Transformation is an inside job with exponential, collaborative, and lasting effect. It ensues from undergoing change so deep and dramatic—and often traumatic—that, when we surface on the other side, we’re not the same. Like my body, improperly functioning since last March, our social body is constricted in its healing and force. I’m engaged in a hard, fine-tuned process of neuromuscular re-education. Over the course of ten months, my body took the “’fast-and-safe track” to movement by recruiting the wrong muscles to lift my arm thousands of times, from dressing to down dog. It takes acute mindfulness and patient commitment to get the muscles that shut down to fire, and the overtaxed muscles to relax. I’ve thoroughly learned that true healing is only possible from the inside out.

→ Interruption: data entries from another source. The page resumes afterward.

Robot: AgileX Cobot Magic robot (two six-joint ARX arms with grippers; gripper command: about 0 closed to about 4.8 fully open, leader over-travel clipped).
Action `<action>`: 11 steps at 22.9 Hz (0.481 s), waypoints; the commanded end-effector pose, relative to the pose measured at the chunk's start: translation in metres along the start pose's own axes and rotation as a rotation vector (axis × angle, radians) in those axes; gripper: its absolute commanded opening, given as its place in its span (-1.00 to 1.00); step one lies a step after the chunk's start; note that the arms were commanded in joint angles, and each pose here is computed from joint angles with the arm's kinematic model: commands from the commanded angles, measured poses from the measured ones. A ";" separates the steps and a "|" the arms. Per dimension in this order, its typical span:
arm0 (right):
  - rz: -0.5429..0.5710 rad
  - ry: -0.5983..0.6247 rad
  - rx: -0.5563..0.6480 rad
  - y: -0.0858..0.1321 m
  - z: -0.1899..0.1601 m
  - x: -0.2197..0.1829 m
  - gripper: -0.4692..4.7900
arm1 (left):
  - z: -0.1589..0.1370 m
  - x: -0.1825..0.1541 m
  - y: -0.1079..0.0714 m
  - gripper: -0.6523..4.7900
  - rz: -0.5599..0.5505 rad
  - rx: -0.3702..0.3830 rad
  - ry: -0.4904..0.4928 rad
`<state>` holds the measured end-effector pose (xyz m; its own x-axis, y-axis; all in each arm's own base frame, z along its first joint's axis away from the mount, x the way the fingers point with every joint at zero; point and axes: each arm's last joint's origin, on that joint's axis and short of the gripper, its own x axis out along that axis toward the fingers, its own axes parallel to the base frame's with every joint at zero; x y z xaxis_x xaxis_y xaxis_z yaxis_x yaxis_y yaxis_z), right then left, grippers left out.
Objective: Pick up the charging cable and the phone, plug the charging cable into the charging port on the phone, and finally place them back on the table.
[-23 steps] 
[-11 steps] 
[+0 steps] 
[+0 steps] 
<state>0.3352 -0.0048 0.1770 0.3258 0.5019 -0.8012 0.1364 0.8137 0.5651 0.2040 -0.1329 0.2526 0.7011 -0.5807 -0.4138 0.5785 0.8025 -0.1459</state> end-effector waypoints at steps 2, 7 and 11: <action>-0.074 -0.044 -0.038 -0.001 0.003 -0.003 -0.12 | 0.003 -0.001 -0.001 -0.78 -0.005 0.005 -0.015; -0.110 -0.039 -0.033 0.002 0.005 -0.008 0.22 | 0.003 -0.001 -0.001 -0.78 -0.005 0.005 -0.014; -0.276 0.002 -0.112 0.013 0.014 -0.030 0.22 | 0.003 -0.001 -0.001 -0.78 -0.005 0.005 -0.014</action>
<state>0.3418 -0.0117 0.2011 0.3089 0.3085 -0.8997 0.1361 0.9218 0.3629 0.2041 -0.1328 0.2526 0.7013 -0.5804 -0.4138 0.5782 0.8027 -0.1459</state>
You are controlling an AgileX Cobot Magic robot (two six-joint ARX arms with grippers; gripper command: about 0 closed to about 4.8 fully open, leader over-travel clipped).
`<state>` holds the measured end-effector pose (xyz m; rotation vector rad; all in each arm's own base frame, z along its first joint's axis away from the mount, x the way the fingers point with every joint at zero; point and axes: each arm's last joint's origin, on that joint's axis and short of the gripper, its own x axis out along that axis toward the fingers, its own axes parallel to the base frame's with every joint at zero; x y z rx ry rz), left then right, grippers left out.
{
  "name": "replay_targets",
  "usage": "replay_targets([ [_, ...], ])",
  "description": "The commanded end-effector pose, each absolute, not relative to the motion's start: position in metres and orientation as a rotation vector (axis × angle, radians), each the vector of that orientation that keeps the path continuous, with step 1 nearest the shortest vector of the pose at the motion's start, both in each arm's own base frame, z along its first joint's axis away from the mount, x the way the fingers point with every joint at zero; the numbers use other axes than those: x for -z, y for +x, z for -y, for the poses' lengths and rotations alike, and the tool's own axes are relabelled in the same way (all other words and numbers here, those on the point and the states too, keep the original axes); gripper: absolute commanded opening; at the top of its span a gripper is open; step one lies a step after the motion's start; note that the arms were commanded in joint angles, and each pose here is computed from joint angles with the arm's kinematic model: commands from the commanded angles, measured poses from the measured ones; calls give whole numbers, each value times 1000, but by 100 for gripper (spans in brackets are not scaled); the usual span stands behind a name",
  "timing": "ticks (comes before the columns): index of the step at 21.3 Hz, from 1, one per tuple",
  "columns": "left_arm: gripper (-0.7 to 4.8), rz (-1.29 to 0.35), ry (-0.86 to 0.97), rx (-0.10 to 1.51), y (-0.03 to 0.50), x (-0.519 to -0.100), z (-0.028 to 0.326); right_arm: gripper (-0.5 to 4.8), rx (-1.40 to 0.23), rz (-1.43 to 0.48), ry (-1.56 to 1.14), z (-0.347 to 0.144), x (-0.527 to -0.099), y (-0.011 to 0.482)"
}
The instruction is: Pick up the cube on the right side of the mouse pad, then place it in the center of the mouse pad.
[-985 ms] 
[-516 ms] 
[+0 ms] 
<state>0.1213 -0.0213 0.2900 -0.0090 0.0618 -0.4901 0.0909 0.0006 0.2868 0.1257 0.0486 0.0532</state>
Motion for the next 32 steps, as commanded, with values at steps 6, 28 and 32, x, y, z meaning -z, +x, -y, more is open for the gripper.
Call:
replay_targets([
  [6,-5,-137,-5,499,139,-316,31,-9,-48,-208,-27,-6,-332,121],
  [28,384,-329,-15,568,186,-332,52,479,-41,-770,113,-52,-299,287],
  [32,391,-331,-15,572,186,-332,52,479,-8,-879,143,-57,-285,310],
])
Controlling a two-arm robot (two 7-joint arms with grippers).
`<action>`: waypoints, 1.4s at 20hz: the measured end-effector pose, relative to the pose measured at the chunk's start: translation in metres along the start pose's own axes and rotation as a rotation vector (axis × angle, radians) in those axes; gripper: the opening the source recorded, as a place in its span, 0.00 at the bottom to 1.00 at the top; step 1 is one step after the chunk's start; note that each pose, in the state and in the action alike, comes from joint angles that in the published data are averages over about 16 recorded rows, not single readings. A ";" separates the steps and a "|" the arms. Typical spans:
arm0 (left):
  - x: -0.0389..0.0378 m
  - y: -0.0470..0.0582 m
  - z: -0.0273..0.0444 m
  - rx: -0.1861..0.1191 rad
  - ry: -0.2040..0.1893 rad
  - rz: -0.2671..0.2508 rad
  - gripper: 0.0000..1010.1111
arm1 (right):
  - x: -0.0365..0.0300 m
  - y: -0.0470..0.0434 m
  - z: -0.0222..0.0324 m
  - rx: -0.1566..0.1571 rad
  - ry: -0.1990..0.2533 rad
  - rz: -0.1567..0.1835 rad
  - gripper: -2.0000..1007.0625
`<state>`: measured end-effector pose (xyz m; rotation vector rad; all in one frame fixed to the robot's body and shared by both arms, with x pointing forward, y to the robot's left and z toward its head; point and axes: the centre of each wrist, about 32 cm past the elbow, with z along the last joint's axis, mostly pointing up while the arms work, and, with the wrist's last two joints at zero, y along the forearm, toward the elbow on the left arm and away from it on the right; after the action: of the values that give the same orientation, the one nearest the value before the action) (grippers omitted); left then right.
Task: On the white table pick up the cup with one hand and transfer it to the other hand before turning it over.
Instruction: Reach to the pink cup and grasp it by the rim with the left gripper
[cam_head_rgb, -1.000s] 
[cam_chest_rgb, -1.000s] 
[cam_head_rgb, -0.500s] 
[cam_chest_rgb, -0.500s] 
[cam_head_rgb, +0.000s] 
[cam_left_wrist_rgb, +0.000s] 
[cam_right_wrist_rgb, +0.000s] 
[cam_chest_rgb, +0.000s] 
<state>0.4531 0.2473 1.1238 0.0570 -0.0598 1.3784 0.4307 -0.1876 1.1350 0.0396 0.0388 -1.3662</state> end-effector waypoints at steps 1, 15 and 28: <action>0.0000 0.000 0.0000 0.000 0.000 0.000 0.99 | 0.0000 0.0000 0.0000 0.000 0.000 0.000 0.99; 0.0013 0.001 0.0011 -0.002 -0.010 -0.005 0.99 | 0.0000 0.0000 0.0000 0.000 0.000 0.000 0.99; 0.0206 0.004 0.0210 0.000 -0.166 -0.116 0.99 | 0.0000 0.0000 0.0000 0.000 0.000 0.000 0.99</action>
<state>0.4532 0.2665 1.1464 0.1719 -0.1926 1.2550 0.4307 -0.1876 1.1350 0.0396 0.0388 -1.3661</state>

Likewise, our global social body needs neuromuscular re-education. Our masculine and feminine muscles—in men and women—have been misfiring and our circuitry crossed. For too long, we’ve malfunctioned. We must evolve to our greater potential because our planet is at a tipping point and needs us, all together. Finally, we’re publicly acknowledging the grisly underbelly of a hyper-masculinized culture. Yet, as the fracas around Matt Damon’s recent comments show, in the wake of #MeToo, even well-intentioned men are unsure as to how to show up. We’re struggling to hold a national conversation about harassment that’s been ubiquitous and yet in the shadows for decades and centuries.
Like many women, I was raised to hide and protect my strong feminine beauty—shamed and warned, lest I incur unwonted attention from a man or intimidate one. I internalized messages that beauty was dangerous, not something in which to simply reside or relax into. Now we see women who’ve been heroes in this respect – gorgeous, talented, capable women from Angelina Jolie to Salma Hayek and so many, who despite their own power along with that of husbands, money and prestige, paid the price for their beauty. From Silicon Valley to Washington DC, the revelations that sickened and enraged us reveal our dysfunction – that the norm of gender relations hurts women and impinges us as a whole. We’re craving the healthy masculine and feminine: alive, well, and powerfully co-creative.
The way forward is for women and men to work in concert to create interpersonal, organizational and systemic health. All and each of us must learn to be in in relationship and collaboration, to empower each other, our children and our future.
Where do we begin? Keeping the conversation alive circulates healing blood to impaired muscles that have been under-used, and allows other, misused muscles to calm down. Men do need, as Oprah succinctly put it, “to listen.” And yet we also need to know what the healthy masculine looks like, so we can cultivate it.
Just as the Weinstein scandal broke, last October, my 13-year old son said, “Women have Oprah. What do men have?”
It’s a great question that we need to answer and live into. In my public talk on Tuesday, 1/23/18, I’ll be speaking about cross-cultural archetypes and how we can imagine and become new women and men in a world that we don’t yet fully see. By definition, creativity involves building something that doesn’t exist.
I’m deeply moved and grateful that my 16-year old daughter, among her Class of 2020, is growing up in a radically different world. Unlike me, neither she nor her brother will ever unconsciously accept harassment as somehow okay — “the way of the world.” These future leaders and culture-shapers will have boundaries, a dignity, and a certain moral compass that we, as a society, have generally lacked until now. The thousands-years-long era of “brutally powerful men” is UP. Times are changing. And with clear intent, vision and purpose, transformation is on the horizon.